▶ **DIRECTIONS**: Please repeat all of the listing exactly.
▼▼▼
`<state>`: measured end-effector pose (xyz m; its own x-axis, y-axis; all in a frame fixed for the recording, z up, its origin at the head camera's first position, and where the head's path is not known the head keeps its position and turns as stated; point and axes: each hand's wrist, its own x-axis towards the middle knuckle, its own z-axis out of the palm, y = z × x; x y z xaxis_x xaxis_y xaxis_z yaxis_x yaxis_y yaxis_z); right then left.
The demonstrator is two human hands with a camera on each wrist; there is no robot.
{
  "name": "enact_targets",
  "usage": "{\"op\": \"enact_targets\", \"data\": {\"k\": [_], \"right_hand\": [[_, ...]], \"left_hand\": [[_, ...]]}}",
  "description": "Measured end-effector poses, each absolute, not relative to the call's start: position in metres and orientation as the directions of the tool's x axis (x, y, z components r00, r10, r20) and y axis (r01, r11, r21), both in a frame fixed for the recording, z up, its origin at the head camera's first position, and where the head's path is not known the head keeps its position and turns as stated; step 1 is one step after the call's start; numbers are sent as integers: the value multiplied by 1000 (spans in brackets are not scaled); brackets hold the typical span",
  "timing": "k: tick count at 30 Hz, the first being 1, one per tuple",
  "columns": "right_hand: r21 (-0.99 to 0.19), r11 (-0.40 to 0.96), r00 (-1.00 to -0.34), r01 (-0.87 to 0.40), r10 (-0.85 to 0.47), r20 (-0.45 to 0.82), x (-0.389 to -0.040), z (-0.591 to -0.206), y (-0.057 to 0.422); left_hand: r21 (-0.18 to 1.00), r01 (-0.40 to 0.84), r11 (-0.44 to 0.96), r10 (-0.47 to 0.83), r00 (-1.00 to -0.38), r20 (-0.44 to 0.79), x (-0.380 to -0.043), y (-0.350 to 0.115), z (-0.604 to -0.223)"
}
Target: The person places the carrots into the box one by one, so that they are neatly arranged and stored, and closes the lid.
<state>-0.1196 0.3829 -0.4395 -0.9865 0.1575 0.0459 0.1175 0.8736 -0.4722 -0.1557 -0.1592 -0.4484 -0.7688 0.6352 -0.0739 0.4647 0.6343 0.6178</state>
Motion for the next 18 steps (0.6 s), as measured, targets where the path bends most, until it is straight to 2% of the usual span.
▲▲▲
▶ **SOLUTION TO THIS EXERCISE**:
`<state>`: measured end-effector pose (xyz m; its own x-axis, y-axis; all in a frame fixed for the recording, z up, its origin at the head camera's first position, and where the head's path is not known the head keeps its position and turns as stated; point and axes: each hand's wrist, its own x-axis towards the middle knuckle, its own z-axis out of the palm, y = z × x; x y z xaxis_x xaxis_y xaxis_z yaxis_x yaxis_y yaxis_z); right then left.
The demonstrator is two human hands with a camera on each wrist; there is no robot.
{
  "name": "enact_targets",
  "usage": "{\"op\": \"enact_targets\", \"data\": {\"k\": [_], \"right_hand\": [[_, ...]], \"left_hand\": [[_, ...]]}}",
  "description": "Measured end-effector poses, each absolute, not relative to the call's start: position in metres and orientation as the directions of the tool's x axis (x, y, z components r00, r10, r20) and y axis (r01, r11, r21), both in a frame fixed for the recording, z up, its origin at the head camera's first position, and where the head's path is not known the head keeps its position and turns as stated; step 1 is one step after the call's start; numbers are sent as integers: the value multiplied by 1000 (spans in brackets are not scaled); brackets hold the typical span",
  "timing": "k: tick count at 30 Hz, the first being 1, one per tuple",
  "columns": "right_hand: r21 (-0.99 to 0.19), r11 (-0.40 to 0.96), r00 (-1.00 to -0.34), r01 (-0.87 to 0.40), r10 (-0.85 to 0.47), r20 (-0.45 to 0.82), x (-0.389 to -0.040), z (-0.591 to -0.206), y (-0.057 to 0.422); left_hand: r21 (-0.18 to 1.00), r01 (-0.40 to 0.84), r11 (-0.44 to 0.96), r10 (-0.47 to 0.83), r00 (-1.00 to -0.38), r20 (-0.44 to 0.79), x (-0.380 to -0.043), y (-0.350 to 0.115), z (-0.604 to -0.223)"
}
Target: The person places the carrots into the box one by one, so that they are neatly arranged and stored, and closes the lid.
<state>-0.1196 0.3829 -0.4395 -0.9865 0.1575 0.0459 0.1175 0.8736 -0.4722 -0.1557 -0.1592 -0.4484 -0.7688 0.6352 -0.0739 0.4647 0.6343 0.6178</state>
Motion for the next 18 steps (0.6 s), as measured, targets where the path bends most, until it is straight to 2% of the usual span.

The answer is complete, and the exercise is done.